1- Conceição de Maria Ferreira Silva (Ceiça Ferreira) - função: Coordenadora geral do projeto e organizadora do livro Professora e pesquisadora do Curso de Cinema e Audiovisual da Universidade Estadual de Goiás (UEG). Doutora em Comunicação pela Universidade de Brasília (UnB), Mestre em Comunicação e Graduada em Comunicação Social – Jornalismo (UFG) e Especialista em Formação Docente em História e Culturas Africanas e Afroamericanas (UEG). Fundadora e diretora do Cineclube Maria Grampinho, no Sertão Negro Ateliê e Escola de Artes. Atualmente coordena o projeto de pesquisa ?Cartografias do audiovisual negro brasileiro? e desenvolve atividades de ensino, curadoria e extensão nas áreas de comunicação e cultura, raça, gênero e sexualidade no cinema e no audiovisual. 2- Edileuza Penha de Souza - função: Coordenadora de Pesquisa e organizadora do livro Doutora em Educação pela Universidade de Brasília (UnB), mestre em Educação e Contemporaneidade pela Universidade do Estado da Bahia (UNEB), graduada em História pela Universidade Federal do Espírito Santo (UFES). Desde 2006 desenvolve pesquisas na área de cinema, com ênfase no Cinema Negro. É idealizadora e organizadora da Mostra Competitiva de Cinema Negro – Adelia Sampaio. 3- Dalton Oliveira de Paula - função: Produtor Bacharel em Artes Visuais (UFG), treinel de capoeira angola, educador e idealizador do Sertão Negro Ateliê e Escola de Artes, em Goiânia/GO. Participou de exposições coletivas e individuais em importantes museus do país e do exterior. Em sua prática artística, reverencia terreiros, quilombos e subúrbios, destacando corpos negros em diáspora em um exercício de fabulação crítica. Em 2024 foi um artistas participantes da 60ª Bienal de Arte de Veneza. Em 2023 recebeu o Prêmio Soros Arts Fellowship da Open Society Foundation. 4- Thalita Barros - função: Produtora Executiva Produtora Executiva de Projetos Culturais, Analista de Gestão Governamental e Gestora de Fundo Rotativo da Universidade Estadual de Goiás (UEG).
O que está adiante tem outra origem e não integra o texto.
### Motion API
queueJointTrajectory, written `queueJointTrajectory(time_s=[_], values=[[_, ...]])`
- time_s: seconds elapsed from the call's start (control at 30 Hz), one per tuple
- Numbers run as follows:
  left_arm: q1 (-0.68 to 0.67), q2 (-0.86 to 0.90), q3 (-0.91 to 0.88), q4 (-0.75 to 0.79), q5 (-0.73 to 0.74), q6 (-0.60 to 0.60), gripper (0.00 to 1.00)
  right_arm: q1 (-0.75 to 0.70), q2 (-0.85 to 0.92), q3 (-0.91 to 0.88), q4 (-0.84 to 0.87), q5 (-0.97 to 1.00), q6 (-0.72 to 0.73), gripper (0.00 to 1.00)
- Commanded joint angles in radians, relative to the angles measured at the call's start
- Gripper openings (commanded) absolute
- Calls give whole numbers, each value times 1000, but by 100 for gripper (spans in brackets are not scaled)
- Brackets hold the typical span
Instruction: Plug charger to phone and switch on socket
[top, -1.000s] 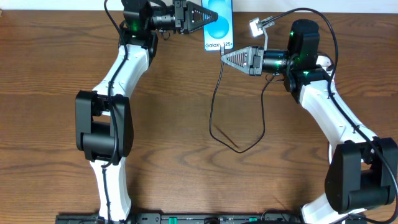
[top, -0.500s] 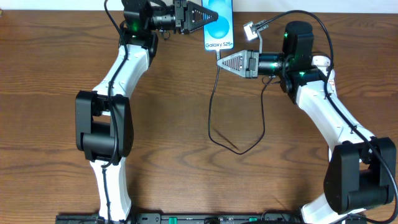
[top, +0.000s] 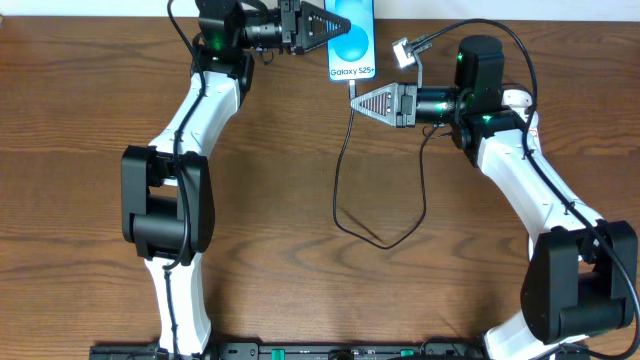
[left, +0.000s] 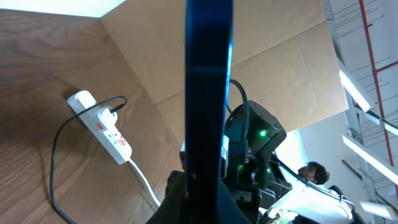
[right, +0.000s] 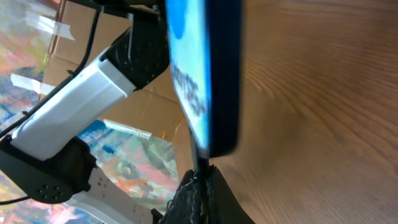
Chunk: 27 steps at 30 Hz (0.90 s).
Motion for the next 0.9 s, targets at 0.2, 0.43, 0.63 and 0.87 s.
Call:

Especialista em Metodologia de Ensino de Inglês e Espanhol pelo Centro de Tecnologia Educacional Martins – COTEMAR, Graduada em Comunicação Social – Publicidade e Propaganda pela Faculdade Sul Americana – FASAM. Desenvolve estratégias, gestão e prestação de contas de projetos culturais.

Providência

Projeto encaminhado para avaliação de resultados.